Diplomacy is essentially one long set of prisoner’s dilemmas. On each turn, players jokey for position and make deals, however until the orders are revealed all at once, you can never be sure that your ally actually followed through and there is always a tempation to defect and take advantage of their cooperation.

Any game with a trading mechanism can be turned into a prisoner’s dilemma if you allow either party the opportunity to reneg on the deal (by passing over faulty merchandise or empty boxes).

In PvP games where losing a fight means losing your stuff such as Eve Online, prisoner’s dilemmas often crop up when pirates offer ransoms to their (disabled but not dead) victims. Here, the payoff matrix isn’t symmetrical in that the victim is chosing between the lesser of two losses while the pirate is choosing between the lesser of two victories. In these games, the reputation of the pirate for honouring ransoms is often very carefully protected.

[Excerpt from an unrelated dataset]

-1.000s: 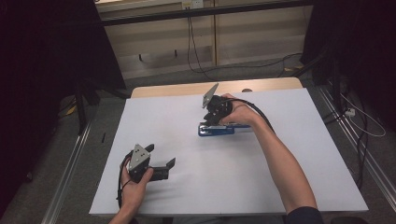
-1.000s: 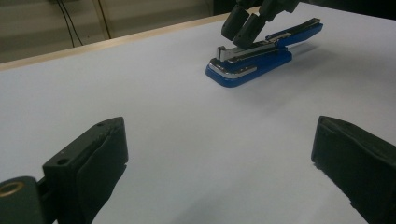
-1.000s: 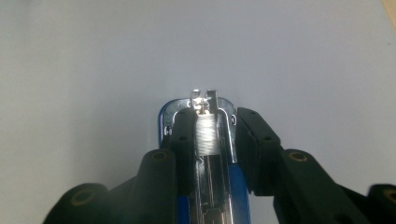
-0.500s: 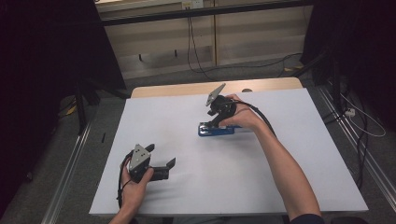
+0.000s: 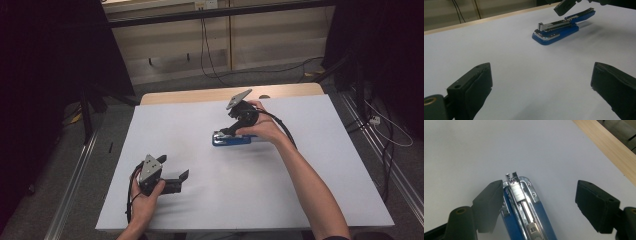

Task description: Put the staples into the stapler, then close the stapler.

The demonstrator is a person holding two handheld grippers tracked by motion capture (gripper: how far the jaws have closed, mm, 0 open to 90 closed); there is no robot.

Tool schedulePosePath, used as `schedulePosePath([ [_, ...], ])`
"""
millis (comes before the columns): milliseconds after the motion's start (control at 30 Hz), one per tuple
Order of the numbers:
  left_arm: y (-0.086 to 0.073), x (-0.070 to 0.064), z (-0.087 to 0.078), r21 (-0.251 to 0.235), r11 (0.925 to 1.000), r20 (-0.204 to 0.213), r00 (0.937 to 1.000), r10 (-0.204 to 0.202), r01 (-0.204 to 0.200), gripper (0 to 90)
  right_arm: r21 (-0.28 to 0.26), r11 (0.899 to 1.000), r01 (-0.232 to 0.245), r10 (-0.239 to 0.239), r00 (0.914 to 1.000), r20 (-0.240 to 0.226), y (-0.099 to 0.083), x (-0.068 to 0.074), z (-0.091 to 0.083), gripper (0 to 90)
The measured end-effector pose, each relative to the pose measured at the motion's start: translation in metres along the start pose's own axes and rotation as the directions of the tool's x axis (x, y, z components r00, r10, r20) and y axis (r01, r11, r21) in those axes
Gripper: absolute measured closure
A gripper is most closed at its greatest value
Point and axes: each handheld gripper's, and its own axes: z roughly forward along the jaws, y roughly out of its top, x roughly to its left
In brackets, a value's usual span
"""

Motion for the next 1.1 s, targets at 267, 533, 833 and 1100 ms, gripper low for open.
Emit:
schedulePosePath([
  [267,0.001,0.001,0.000,-0.007,1.0000,-0.005,1.0000,-0.003,0.003,3.8,0.004,0.999,-0.051,0.051,0.9979,0.040,-0.013,0.004,-0.002,17.3],
  [533,0.002,-0.001,0.001,-0.002,1.0000,-0.008,1.0000,-0.001,0.001,3.7,-0.055,0.984,-0.172,0.177,0.9794,0.098,-0.027,0.003,-0.012,10.1],
  [833,0.002,-0.001,0.002,0.006,1.0000,-0.012,0.9999,0.007,-0.007,3.4,-0.109,0.968,-0.226,0.240,0.9601,0.143,-0.040,0.004,-0.018,6.1],
  [1100,0.000,-0.001,0.005,0.017,0.9998,-0.004,1.0000,0.005,-0.005,3.1,-0.155,0.952,-0.263,0.287,0.9445,0.160,-0.050,0.008,-0.025,6.1],
])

Because most multiplayer games are one-winner-only, you can essentially guarantee that the player won’t care about the other player’s wellbeing. By putting players who are competing with one another for victory in a position where cooperation might give them some collective advantage over the other players you create a very powerful emotional situation. It begins with a strategic element as each player attempts to predict what their opponent/partner will do. This is followed by a moment of suspense between their decision being made and the results being revealed. And finally, the emotional fallout of a betrayal or a cooperation leaves a mark on the rest of the game (and future games).

The Dangers

This issue that any game designer faces when incorporating the prisoner’s dilemma is the same one that makes it so compelling. The high-emotional content that comes from a feeling of betrayal can lead to angry players who aren’t having very much fun. In most modern games with a trading mechanism, players who work out how to reneg on deals are exploiters and scammers instead of clever agents and most game companies spend a lot of effort ensuring that the trading system is bullet-proof in response to angry petitions from infuriated customers.

Because one natural equilibrium point for the repeated dilemma is constant betrayal, it’s possible that the full range of the possibilities never get off the ground and the trusting relationships are never able to form. Some of these issues can be minimized by tightening up the payoffs so that even in the worst case scenario, everyone gets something (soothing the angry egos) or so that betrayal is not fully dominant. You can also offer ways for players to gain public reputation (much as eBay does) or ways for victims to punish their betrayers.

If you can work out the details of the mechanics to your satisfaction, then the possibility of a system of trust and betrayal offers some very compelling gameplay possibilities. In a massively multiplayer game, it can create a nucleus of trust around which communities are formed. In shorter games, it can create a lot of really great showdowns and a cycle of tension and release that leads to really compelling gameplay.